NICE revises decision regarding tofersen
18 November 2024
18 November 2024
Tofersen, a breakthrough drug for people with the form of motor neuron disease (MND) caused by genetic changes in the SOD1 gene, is now a step closer to being approved, following a change in how the National Institute of Health and Care Excellence (NICE) will assess the treatment.
In March this year we released a statement voicing our disappointment that NICE had decided not to appraise tofersen through the Highly Specialised Technologies (HST) route, which would have brought it closer to approval.
Since then, My Name’5 Doddie Foundation, in partnership with MND Association, MND Scotland and the MND clinical and research community has been campaigning for NICE to rethink how they assess tofersen. This included discussions with NICE, Genomics England, the Medicines and Healthcare Regulatory Agency (MHRA) and Biogen as well as supporting MNDA’s Prescribe Life campaign. Over 15,000 people signed a petition urging NICE to evaluate tofersen through their HST route. Today (18 November) NICE has announced that they will now assess tofersen through this route, bringing tofersen closer to approval and availability on the NHS.

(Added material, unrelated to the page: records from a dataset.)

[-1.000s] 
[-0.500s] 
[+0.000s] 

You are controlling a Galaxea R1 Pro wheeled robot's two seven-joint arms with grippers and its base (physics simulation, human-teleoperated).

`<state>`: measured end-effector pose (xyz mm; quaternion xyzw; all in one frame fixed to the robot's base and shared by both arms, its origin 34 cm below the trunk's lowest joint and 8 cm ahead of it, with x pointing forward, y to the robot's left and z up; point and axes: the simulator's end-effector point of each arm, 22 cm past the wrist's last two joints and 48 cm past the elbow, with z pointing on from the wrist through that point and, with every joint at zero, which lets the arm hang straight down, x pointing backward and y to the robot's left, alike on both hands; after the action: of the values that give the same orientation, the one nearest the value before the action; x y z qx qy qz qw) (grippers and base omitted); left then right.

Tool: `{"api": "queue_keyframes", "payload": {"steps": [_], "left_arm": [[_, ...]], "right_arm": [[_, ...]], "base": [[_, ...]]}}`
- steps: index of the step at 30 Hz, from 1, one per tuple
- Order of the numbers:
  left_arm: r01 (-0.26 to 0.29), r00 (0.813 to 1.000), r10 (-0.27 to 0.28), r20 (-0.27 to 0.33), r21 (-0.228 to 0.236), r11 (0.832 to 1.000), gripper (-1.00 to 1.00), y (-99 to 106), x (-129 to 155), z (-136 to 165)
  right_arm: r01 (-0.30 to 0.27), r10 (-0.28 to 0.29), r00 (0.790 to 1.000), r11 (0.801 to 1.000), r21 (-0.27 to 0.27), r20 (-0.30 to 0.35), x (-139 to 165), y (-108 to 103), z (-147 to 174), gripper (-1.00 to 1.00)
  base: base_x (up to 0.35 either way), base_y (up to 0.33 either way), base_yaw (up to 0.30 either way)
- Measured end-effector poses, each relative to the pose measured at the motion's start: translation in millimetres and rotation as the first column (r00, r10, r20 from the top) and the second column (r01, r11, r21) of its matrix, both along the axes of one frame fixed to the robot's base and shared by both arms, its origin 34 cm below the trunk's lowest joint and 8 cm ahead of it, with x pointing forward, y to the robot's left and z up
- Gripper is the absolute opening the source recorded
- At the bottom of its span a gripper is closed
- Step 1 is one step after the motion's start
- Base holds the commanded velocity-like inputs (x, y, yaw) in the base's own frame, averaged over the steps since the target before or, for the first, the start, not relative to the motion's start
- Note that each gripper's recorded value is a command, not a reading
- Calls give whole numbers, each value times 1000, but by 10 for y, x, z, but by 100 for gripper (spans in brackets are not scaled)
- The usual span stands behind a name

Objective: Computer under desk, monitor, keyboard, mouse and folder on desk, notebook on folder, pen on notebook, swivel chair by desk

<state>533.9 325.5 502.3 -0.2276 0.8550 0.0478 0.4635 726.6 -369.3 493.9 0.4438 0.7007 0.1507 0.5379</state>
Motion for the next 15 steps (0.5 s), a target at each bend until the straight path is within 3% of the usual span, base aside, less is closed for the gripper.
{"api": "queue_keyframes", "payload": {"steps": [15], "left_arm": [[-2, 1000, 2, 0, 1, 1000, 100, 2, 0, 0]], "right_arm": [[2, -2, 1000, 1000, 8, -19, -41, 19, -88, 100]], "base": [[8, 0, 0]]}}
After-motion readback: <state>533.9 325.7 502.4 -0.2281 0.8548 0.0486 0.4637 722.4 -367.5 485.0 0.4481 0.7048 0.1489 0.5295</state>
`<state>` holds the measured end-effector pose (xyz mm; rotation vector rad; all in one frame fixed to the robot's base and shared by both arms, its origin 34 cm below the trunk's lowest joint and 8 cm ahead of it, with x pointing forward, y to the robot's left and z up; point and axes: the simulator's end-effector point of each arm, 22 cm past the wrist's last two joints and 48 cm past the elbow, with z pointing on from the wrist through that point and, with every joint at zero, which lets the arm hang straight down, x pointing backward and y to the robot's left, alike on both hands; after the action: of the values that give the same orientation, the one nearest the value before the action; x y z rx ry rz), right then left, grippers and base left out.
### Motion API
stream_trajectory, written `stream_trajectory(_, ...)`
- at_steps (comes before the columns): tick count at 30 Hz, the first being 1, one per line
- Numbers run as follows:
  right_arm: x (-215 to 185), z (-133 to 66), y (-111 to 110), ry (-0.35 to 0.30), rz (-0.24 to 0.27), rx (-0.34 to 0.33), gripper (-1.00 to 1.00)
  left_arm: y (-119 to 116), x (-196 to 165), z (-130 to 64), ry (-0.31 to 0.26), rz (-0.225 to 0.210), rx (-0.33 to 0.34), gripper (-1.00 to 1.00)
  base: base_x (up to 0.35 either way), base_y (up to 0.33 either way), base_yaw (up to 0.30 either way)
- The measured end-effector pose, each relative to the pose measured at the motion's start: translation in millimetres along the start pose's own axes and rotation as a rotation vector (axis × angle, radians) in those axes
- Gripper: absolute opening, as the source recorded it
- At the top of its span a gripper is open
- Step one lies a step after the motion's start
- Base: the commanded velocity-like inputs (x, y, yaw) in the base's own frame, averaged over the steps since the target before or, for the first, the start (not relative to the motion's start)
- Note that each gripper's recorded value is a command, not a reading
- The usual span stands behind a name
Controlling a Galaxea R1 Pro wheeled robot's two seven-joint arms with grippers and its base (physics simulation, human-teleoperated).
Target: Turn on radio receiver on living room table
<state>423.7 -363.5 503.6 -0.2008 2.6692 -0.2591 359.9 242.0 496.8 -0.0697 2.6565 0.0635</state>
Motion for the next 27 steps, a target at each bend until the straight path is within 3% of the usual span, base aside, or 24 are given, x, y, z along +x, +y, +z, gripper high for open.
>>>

Approximately 2% of the MND population, (60-100 people in the UK), have the SOD1 genetic change. Developed by Biogen, tofersen has been proven in trials to slow, and in some cases halt, MND disease progression in people who have the SOD1 genetic alteration.
Tofersen is an antisense oligonucleotide (ASO) which comes under the umbrella of “gene therapies.” Gene therapy approaches target disease-linked genes or RNA, aiming to stop the production of toxic proteins. Stopping the production of toxic SOD1 protein, through treatment with tofersen, can lead to potential improvement in symptoms of MND in those who have the SOD1 mutation. We have created an infographic explaining how this therapy works.
Today’s announcement by NICE said ‘topic routing was discussed at the NICE Prioritisation Board in October’ and ‘the Board concluded that the topic was suitable for Highly Specialised Technology.’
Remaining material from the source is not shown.